The quest for whiteness is evident in the Trump immigration policies, which combine rigid exclusion at the borders with mass deportations from inside the country. Only racism can explain the administration’s zeal to keep non-whites out of the country and to arrest and deport as many as possible of such persons residing in the U.S. Witness the recent kidnappings, jailing and deportations of students and faculty members (many of whom hold green cards) simply for speaking out against the Gaza genocide. The victims of such abuses are mostly Palestinians and other persons of color from the global south, rather than white-skinned Europeans or Scandinavians.
The ongoing efforts of the U.S. government to deport Columbia University Graduate student Mahmoud Khalil, a green card holder from Palestine, is only one of hundreds of similar deportations now taking place around the country, Another even more egregious case is the continuing refusal of the Trump administration to retrieve from an El Salvador prison green card holder Kilmar Abrego Garcia, a Salvadorian immigrant who was abducted and deported by mistake and sent to a notorious torture prison in El Salvador. Garcia is a father, married to a U.S. citizen. He has no criminal record. These are only two of the many ongoing ICE kidnappings and deportations of apparently hundreds of young persons from all over the country. In all of them, the common denominator is dark skin color.
Following his inauguration on January 20, Trump declared his intention to suspend the entry of migrants from “countries of particular concern.” He is now reportedly considering an expansion of his 2017 Muslim travel ban, which would primarily target seven Muslim-majority countries: Iran, Iraq, Libya, Somalia, Sudan, Syria, and Yemen.
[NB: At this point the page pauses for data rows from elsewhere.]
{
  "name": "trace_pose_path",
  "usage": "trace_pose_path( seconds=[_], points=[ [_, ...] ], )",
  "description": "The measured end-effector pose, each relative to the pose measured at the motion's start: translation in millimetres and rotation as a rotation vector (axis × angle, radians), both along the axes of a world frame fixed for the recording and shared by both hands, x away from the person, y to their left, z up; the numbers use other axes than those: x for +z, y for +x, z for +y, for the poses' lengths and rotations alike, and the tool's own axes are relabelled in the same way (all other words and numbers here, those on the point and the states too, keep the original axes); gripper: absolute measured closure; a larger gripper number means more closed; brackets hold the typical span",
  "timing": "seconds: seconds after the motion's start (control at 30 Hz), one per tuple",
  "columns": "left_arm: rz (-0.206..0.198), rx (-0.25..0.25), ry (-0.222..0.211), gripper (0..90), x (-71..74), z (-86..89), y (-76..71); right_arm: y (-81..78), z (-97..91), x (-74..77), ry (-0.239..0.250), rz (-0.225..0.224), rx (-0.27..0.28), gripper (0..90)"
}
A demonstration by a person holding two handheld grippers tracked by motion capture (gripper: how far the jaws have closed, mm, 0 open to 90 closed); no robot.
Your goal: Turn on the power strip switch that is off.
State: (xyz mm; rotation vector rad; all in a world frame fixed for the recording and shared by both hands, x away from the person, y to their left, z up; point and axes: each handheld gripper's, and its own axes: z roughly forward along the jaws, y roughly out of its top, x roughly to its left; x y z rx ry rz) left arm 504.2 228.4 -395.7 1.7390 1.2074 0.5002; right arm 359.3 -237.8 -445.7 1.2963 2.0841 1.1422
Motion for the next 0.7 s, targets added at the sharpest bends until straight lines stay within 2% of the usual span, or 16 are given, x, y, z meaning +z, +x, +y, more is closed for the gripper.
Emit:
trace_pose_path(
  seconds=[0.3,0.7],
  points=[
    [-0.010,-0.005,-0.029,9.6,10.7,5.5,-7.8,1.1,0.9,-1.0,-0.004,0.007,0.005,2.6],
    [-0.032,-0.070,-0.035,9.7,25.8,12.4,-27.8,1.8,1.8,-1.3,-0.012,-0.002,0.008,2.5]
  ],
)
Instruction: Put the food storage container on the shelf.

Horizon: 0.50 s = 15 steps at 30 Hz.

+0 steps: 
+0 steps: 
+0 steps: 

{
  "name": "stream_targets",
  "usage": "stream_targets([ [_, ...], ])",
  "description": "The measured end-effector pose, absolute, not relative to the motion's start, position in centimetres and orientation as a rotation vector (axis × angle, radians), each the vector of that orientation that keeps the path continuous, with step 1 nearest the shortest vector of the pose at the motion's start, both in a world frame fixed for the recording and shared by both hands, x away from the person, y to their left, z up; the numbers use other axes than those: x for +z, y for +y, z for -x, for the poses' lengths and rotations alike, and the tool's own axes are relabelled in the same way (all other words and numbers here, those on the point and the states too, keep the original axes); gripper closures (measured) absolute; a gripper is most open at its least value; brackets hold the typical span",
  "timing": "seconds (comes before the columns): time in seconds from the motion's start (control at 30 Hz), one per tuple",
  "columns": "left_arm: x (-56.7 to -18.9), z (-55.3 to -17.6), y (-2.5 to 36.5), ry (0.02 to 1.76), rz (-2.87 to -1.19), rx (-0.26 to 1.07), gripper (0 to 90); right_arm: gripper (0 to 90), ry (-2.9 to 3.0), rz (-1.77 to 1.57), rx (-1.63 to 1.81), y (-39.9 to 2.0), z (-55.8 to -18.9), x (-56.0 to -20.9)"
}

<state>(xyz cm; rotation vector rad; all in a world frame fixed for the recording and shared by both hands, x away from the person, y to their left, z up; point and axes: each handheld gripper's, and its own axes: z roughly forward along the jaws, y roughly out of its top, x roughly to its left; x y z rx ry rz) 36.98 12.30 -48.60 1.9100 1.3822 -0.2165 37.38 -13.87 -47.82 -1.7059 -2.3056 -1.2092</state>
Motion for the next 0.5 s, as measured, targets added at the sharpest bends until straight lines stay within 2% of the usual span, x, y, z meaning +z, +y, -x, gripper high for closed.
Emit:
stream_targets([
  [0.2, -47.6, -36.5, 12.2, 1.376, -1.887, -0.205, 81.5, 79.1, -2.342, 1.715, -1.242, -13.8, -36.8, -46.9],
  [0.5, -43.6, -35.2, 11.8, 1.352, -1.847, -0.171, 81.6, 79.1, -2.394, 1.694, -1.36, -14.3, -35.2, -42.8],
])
Leaked information from the White House suggests a long list of other countries that would face higher scrutiny. While the public rationale for such a ban is “national security,” residents in almost all of the affected populations have black or brown skins.
Like his predecessor, Trump sides with and supports Israel with lethal weapons for its genocidal war against Palestinians in Gaza. He goes even further by giving Netanyahu carte blanche for the removal of Palestinians in both Gaza and the West Bank to make room for (mostly White) Israeli settlers. The color line is also evident in joint Israel-U.S. plans to ethnically cleanse Palestinians from Gaza and the West Bank.
Last month, Trump announced his plan to offer some 67,000 white South Africans refugee status in the U.S. He claims that they were victims of racial discrimination by the Black-led government. This follows his executive order in February, cutting-off U.S. funding to South Africa for AIDS medicines, citing violence against white landowners by the government of South Africa.
Racism and the goal of white supremacy are evident in each of the above cited cases. While the Trump agenda has other objectives, such as tariffs (that hit hardest against black and brown countries), his administration’s larger program has a pronounced racist bent. Clearly, Trump and his associates are determined to Make America White Again.